**YOUR INSTRUCTIONS**
Set down the records again, keeping each line exactly as it is.

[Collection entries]
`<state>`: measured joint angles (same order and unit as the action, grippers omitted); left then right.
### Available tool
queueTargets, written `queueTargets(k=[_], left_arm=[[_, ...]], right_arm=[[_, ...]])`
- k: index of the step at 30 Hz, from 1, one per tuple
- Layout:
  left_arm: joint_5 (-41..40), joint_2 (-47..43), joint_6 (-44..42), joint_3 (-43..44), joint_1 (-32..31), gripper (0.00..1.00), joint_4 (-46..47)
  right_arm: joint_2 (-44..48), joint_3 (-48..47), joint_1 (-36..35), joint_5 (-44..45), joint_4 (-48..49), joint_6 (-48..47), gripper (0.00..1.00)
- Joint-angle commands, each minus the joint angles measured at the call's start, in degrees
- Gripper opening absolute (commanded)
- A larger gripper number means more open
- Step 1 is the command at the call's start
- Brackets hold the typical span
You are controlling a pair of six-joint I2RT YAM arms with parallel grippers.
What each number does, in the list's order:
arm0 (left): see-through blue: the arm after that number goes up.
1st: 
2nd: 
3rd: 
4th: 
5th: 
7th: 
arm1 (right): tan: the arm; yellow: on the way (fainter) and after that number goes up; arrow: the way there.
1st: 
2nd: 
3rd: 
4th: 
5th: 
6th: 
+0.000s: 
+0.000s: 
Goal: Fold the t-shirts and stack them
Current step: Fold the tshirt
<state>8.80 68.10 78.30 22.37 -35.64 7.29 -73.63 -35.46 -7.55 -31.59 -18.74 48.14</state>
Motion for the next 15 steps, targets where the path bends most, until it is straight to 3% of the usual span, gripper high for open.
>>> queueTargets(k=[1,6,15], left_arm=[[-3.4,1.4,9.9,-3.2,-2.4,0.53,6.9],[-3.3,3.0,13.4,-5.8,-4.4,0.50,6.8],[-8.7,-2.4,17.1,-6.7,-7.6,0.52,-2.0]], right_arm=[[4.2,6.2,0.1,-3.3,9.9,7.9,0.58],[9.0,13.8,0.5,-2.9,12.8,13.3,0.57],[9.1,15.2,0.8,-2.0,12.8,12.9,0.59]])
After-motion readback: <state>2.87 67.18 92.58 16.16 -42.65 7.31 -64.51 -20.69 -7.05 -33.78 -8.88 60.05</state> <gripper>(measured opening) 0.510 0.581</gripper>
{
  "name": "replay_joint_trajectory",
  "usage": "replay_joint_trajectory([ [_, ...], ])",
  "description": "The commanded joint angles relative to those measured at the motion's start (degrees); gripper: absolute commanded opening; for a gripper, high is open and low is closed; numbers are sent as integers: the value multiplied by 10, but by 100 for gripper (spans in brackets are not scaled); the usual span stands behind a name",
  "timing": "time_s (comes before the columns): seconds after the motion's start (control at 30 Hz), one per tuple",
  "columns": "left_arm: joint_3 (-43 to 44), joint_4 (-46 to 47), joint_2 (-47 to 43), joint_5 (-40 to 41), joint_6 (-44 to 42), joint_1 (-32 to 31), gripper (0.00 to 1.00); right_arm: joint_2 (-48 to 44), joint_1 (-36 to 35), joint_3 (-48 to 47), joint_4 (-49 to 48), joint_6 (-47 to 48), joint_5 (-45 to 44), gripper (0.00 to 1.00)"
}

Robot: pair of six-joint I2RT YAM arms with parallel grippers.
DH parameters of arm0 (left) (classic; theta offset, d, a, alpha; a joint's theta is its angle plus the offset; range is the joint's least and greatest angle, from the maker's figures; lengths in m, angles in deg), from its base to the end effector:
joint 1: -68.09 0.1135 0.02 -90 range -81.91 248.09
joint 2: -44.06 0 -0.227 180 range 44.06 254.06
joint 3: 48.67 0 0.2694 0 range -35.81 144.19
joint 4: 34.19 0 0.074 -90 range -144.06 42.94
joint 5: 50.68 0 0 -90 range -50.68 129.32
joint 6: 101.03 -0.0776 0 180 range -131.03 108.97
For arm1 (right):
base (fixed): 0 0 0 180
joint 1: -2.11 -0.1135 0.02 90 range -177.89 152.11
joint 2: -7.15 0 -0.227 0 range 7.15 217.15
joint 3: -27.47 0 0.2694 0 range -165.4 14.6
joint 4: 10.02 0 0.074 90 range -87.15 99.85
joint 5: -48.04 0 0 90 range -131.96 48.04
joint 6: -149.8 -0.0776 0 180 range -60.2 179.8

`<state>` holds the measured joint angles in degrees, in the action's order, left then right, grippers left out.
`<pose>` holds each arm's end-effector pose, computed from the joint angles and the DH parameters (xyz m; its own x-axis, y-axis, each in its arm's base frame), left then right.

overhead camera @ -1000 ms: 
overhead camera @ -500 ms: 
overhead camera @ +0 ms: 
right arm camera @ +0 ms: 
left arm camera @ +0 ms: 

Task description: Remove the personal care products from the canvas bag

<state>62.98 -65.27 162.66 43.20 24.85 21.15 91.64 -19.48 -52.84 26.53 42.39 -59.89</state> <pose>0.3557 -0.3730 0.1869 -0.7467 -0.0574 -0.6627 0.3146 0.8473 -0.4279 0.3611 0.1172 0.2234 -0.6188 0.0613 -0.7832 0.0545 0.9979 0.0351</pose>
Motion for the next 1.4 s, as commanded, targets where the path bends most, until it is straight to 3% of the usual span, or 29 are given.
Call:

**SOLUTION FOR THIS PROBLEM**
`<state>`: measured joint angles (same order and unit as the action, grippers omitted); left then right.
### Available tool
queueTargets, written `queueTargets(k=[_], left_arm=[[_, ...]], right_arm=[[_, ...]])`
- k: index of the step at 30 Hz, from 1, one per tuple
- Layout:
  left_arm: joint_5 (-41..40), joint_2 (-47..43), joint_6 (-44..42), joint_3 (-43..44), joint_1 (-32..31), gripper (0.00..1.00), joint_4 (-46..47)
  right_arm: joint_2 (-44..48), joint_3 (-48..47), joint_1 (-36..35), joint_5 (-44..45), joint_4 (-48..49), joint_6 (-48..47), gripper (0.00..1.00)
- Joint-angle commands, each minus the joint angles measured at the call's start, in degrees
- Gripper opening absolute (commanded)
- A larger gripper number means more open
- Step 1 is the command at the call's start
- Brackets hold the typical span
You are controlling a pair of six-joint I2RT YAM arms with parallel grippers.
What each number does, in the list's order:
arm0 (left): see-through blue: the arm after that number goes up.
1st: 
2nd: 
3rd: 
4th: 
5th: 
7th: 
arm1 (right): tan: the arm; yellow: on the way (fainter) and after that number goes up; arrow: the way there.
1st: 
2nd: 
3rd: 
4th: 
5th: 
6th: 
+0.000s: 
+0.000s: 
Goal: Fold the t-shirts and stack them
Current step: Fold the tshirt
<state>8.80 68.10 78.30 22.37 -35.64 7.29 -73.63 -35.46 -7.55 -31.59 -18.74 48.14</state>
Motion for the next 15 steps, targets where the path bends most, until it is straight to 3% of the usual span, gripper high for open.
>>> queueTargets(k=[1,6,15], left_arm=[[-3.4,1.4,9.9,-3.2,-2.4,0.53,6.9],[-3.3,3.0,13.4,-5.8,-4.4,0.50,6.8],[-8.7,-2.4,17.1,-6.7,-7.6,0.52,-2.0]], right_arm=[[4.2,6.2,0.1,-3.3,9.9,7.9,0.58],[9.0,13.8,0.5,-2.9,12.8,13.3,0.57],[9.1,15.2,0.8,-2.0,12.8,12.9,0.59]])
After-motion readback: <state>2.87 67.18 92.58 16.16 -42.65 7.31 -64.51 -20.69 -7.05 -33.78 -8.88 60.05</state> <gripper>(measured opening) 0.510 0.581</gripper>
{
  "name": "replay_joint_trajectory",
  "usage": "replay_joint_trajectory([ [_, ...], ])",
  "description": "The commanded joint angles relative to those measured at the motion's start (degrees); gripper: absolute commanded opening; for a gripper, high is open and low is closed; numbers are sent as integers: the value multiplied by 10, but by 100 for gripper (spans in brackets are not scaled); the usual span stands behind a name",
  "timing": "time_s (comes before the columns): seconds after the motion's start (control at 30 Hz), one per tuple",
  "columns": "left_arm: joint_3 (-43 to 44), joint_4 (-46 to 47), joint_2 (-47 to 43), joint_5 (-40 to 41), joint_6 (-44 to 42), joint_1 (-32 to 31), gripper (0.00 to 1.00); right_arm: joint_2 (-48 to 44), joint_1 (-36 to 35), joint_3 (-48 to 47), joint_4 (-49 to 48), joint_6 (-47 to 48), joint_5 (-45 to 44), gripper (0.00 to 1.00)"
}

Robot: pair of six-joint I2RT YAM arms with parallel grippers.
DH parameters of arm0 (left) (classic; theta offset, d, a, alpha; a joint's theta is its angle plus the offset; range is the joint's least and greatest angle, from the maker's figures; lengths in m, angles in deg), from its base to the end effector:
joint 1: -68.09 0.1135 0.02 -90 range -81.91 248.09
joint 2: -44.06 0 -0.227 180 range 44.06 254.06
joint 3: 48.67 0 0.2694 0 range -35.81 144.19
joint 4: 34.19 0 0.074 -90 range -144.06 42.94
joint 5: 50.68 0 0 -90 range -50.68 129.32
joint 6: 101.03 -0.0776 0 180 range -131.03 108.97
For arm1 (right):
base (fixed): 0 0 0 180
joint 1: -2.11 -0.1135 0.02 90 range -177.89 152.11
joint 2: -7.15 0 -0.227 0 range 7.15 217.15
joint 3: -27.47 0 0.2694 0 range -165.4 14.6
joint 4: 10.02 0 0.074 90 range -87.15 99.85
joint 5: -48.04 0 0 90 range -131.96 48.04
joint 6: -149.8 -0.0776 0 180 range -60.2 179.8

`<state>` holds the measured joint angles in degrees, in the action's order, left then right, grippers left out.
`<pose>` holds each arm's end-effector pose, computed from the joint angles and the DH parameters (xyz m; its own x-axis, y-axis, each in its arm's base frame), left then right.

overhead camera @ -1000 ms: 
overhead camera @ -500 ms: 
overhead camera @ +0 ms: 
right arm camera @ +0 ms: 
left arm camera @ +0 ms: 

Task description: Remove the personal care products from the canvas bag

<state>62.98 -65.27 162.66 43.20 24.85 21.15 91.64 -19.48 -52.84 26.53 42.39 -59.89</state> <pose>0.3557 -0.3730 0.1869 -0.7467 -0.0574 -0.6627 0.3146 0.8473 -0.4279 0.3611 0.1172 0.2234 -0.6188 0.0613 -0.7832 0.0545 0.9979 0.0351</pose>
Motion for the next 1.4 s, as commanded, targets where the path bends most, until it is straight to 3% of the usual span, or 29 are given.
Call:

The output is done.